Objective. To estimate the effect of reference pricing (RP) of nonsteroidal anti-inflammatory drugs (NSAIDs) on drug subsidy program and beneficiary expenditures on analgesic drugs.

Data Sources/Study Setting. Monthly claims data from Pharmacare, the public drug subsidy program for seniors in British Columbia, Canada, over the period of February 1993 to June 2001.

Study Design. RP limits drug plan reimbursement of interchangeable medicines to a reference price, which is typically equal to the price of the lowest cost interchangeable drug; any cost above that is borne by the patient. Pharmacare introduced two different forms of RP to the NSAIDs, Type 1 in April 1994 and Type 2 in November 1995. Under Type 1 RP, generic and brand versions of the same NSAID are considered interchangeable, whereas under Type 2 RP different NSAIDs are considered interchangeable. We extrapolated average reimbursement per day of NSAID therapy over the months before RP to estimate what expenditures would have been without the policies. These counterfactual predictions were compared with actual values to estimate the impact of the policies; the estimated impacts on reimbursement rates were multiplied by the postpolicy volume of NSAIDS dispensed, which appeared unaffected by the policies, to estimate expenditure changes.

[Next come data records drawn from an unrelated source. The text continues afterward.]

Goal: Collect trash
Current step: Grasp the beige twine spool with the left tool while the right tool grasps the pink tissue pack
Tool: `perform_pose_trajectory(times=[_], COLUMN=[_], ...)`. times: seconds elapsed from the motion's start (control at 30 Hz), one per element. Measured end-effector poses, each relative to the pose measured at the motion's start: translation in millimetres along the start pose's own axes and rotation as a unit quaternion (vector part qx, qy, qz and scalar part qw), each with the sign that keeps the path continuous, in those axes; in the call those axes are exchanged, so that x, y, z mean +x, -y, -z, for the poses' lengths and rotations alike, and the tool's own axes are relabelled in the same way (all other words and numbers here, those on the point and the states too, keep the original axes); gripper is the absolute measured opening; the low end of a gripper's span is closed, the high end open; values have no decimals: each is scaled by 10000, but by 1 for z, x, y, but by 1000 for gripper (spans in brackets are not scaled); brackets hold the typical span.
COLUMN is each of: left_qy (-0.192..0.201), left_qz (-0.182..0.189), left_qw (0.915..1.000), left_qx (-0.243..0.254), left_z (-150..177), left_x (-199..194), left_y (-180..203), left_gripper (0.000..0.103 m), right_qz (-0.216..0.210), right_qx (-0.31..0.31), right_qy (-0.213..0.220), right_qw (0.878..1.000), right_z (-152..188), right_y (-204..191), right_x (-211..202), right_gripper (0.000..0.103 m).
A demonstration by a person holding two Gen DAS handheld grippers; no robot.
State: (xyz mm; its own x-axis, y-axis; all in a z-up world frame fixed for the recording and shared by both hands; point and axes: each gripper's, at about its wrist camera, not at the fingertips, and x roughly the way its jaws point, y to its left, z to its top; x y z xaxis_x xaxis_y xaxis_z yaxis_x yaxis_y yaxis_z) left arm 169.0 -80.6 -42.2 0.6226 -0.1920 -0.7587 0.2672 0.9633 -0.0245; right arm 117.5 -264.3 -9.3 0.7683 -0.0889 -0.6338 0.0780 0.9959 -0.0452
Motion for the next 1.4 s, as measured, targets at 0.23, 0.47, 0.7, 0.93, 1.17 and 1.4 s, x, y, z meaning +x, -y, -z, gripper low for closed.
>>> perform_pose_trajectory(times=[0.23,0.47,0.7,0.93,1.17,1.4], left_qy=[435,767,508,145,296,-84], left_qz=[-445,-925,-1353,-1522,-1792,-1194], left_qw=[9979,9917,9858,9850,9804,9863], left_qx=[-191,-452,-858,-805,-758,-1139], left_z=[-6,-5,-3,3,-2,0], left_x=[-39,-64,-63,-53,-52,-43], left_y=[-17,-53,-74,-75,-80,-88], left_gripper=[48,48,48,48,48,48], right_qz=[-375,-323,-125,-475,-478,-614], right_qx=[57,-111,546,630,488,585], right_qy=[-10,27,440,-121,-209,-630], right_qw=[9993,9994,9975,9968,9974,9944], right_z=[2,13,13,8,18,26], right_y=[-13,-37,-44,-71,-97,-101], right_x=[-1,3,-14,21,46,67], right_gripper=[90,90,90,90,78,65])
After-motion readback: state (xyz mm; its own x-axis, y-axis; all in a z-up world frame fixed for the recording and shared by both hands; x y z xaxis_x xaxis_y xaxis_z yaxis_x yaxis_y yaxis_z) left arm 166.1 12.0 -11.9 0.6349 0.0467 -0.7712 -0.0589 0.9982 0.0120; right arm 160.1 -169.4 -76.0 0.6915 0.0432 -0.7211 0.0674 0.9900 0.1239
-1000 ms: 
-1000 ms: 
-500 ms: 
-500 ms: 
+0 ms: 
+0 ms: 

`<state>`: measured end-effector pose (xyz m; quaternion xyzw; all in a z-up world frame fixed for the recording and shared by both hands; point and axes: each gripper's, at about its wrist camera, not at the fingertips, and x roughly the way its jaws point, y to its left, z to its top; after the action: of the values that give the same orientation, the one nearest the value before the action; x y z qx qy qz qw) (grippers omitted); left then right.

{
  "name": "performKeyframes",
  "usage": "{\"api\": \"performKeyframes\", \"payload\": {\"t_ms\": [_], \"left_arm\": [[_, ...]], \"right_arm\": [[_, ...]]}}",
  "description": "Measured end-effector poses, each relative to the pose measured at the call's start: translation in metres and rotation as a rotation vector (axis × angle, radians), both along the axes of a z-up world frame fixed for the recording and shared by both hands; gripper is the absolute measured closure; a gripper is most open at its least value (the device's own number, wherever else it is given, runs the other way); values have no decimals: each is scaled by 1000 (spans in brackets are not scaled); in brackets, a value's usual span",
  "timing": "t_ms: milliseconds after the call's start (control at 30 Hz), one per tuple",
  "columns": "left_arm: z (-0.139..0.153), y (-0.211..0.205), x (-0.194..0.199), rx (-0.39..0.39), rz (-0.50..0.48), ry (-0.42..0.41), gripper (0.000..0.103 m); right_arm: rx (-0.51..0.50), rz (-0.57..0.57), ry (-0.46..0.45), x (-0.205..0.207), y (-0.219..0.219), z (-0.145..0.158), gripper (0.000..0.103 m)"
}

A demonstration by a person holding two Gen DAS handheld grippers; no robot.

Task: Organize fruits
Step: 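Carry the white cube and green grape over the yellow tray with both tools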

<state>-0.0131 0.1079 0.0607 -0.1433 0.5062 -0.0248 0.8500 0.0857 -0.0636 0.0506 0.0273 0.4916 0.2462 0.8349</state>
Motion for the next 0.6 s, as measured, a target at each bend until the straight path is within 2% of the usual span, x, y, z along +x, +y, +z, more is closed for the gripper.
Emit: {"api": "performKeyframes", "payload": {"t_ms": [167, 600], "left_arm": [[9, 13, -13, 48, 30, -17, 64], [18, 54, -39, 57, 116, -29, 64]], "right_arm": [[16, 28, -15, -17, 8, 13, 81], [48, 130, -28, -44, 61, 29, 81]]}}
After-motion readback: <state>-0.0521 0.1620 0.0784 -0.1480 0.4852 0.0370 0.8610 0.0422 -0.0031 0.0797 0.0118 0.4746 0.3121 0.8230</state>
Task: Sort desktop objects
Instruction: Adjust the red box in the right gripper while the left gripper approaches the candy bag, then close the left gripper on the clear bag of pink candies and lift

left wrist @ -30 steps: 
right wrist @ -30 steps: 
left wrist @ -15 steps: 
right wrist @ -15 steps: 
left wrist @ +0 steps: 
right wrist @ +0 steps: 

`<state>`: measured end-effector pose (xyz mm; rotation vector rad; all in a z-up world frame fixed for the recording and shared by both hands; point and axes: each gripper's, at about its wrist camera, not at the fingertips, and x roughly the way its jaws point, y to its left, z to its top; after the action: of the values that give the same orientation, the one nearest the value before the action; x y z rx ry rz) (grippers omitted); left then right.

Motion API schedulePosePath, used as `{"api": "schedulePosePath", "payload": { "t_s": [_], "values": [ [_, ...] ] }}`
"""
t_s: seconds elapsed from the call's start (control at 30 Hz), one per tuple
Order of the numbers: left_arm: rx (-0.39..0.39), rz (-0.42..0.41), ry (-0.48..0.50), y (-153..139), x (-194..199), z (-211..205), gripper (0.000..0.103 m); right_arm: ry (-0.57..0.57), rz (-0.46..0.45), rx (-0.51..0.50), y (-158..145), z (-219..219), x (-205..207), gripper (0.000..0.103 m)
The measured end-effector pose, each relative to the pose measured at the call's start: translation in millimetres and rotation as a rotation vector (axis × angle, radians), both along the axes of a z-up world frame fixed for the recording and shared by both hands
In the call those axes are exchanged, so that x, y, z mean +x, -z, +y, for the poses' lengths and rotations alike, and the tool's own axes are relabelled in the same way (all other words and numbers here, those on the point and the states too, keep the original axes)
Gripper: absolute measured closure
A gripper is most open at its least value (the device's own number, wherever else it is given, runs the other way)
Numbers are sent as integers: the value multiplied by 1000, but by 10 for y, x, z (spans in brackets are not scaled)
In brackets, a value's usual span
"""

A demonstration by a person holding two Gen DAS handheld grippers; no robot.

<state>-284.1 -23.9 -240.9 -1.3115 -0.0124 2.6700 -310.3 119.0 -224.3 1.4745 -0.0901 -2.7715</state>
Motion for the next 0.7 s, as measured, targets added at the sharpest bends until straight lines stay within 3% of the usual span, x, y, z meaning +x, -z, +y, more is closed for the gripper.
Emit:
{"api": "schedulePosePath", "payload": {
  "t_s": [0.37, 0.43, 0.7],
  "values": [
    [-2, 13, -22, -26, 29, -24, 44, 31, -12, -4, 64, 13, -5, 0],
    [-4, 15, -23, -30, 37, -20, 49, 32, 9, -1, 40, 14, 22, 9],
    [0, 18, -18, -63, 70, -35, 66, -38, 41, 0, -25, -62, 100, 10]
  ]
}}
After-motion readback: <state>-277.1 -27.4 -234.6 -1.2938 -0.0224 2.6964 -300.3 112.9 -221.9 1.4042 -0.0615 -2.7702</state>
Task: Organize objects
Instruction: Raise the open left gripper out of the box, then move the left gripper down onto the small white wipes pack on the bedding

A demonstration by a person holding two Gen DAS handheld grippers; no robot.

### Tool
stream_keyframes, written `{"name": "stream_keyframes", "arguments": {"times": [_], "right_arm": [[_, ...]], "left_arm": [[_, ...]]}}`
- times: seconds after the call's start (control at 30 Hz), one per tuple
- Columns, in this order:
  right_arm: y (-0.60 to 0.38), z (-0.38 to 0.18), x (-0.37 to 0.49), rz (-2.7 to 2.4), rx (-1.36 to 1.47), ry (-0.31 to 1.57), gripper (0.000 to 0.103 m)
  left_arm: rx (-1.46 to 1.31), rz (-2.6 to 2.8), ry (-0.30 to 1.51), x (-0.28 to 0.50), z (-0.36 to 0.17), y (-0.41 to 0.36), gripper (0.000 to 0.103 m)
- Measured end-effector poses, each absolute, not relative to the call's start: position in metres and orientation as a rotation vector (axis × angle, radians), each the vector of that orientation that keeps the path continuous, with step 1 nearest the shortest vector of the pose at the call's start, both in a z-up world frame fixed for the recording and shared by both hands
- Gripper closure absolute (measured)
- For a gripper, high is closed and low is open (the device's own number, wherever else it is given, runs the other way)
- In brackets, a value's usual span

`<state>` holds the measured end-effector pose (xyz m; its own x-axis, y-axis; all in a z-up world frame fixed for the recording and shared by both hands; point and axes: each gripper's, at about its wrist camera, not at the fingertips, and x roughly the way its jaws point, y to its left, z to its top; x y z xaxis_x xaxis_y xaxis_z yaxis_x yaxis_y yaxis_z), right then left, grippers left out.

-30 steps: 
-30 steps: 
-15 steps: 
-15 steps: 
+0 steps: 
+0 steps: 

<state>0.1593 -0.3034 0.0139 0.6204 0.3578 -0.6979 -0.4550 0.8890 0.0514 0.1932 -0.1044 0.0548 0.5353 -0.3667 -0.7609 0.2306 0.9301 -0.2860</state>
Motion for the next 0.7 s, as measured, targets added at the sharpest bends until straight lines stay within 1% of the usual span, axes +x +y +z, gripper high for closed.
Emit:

Principal Findings. After Type 2 RP, program expenditures declined by $22.7 million (CAN), or $4 million (CAN), annually cutting expenditure by about half. Most savings accrued from the substitution of low-cost NSAIDs for more costly alternatives. About 20 percent of savings represented expenditures by seniors who elected to pay for partially reimbursed drugs. Type 1 RP produced one-quarter the savings of type 2 RP.

Conclusions. Type 2 RP of NSAIDs achieved its goal of reducing drug expenditures and was more effective than Type 1 RP. The effects of RP on patient health and associated health care costs remain to be investigated.